▶ _Assignment_
Every line with "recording" in it must be copied from the data.
------------------------
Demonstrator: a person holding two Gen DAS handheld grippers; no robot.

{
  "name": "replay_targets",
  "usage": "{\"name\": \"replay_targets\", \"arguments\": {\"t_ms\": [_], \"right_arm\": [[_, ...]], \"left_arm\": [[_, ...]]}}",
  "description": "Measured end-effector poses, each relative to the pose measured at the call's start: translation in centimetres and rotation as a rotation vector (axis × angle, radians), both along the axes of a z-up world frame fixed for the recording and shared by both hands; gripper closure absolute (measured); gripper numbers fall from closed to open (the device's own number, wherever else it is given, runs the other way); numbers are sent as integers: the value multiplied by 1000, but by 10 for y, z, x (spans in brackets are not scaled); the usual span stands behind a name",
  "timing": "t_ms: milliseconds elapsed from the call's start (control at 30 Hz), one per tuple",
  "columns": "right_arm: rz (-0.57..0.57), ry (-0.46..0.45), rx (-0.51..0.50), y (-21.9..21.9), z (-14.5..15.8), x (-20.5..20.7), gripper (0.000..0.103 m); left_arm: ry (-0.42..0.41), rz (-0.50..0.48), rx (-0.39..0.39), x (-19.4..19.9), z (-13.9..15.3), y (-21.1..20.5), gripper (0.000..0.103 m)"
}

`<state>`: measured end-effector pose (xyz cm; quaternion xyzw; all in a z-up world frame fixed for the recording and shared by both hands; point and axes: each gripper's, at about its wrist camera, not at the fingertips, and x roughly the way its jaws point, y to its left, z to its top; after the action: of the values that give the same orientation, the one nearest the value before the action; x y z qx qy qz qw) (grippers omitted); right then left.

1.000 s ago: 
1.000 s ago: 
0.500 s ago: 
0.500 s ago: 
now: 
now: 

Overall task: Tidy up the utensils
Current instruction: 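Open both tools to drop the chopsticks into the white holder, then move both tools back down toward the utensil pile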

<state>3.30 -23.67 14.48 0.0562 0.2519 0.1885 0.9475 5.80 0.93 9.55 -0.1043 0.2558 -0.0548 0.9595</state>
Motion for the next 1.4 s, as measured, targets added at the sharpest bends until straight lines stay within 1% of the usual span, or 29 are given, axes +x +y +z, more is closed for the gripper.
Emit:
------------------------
▶ _Result_
  "description": "Measured end-effector poses, each relative to the pose measured at the call's start: translation in centimetres and rotation as a rotation vector (axis × angle, radians), both along the axes of a z-up world frame fixed for the recording and shared by both hands; gripper closure absolute (measured); gripper numbers fall from closed to open (the device's own number, wherever else it is given, runs the other way); numbers are sent as integers: the value multiplied by 1000, but by 10 for y, z, x (spans in brackets are not scaled); the usual span stands behind a name",
`<state>`: measured end-effector pose (xyz cm; quaternion xyzw; all in a z-up world frame fixed for the recording and shared by both hands; point and axes: each gripper's, at about its wrist camera, not at the fingertips, and x roughly the way its jaws point, y to its left, z to its top; after the action: of the values that give the same orientation, the one nearest the value before the action; x y z qx qy qz qw) (grippers omitted); right then left.

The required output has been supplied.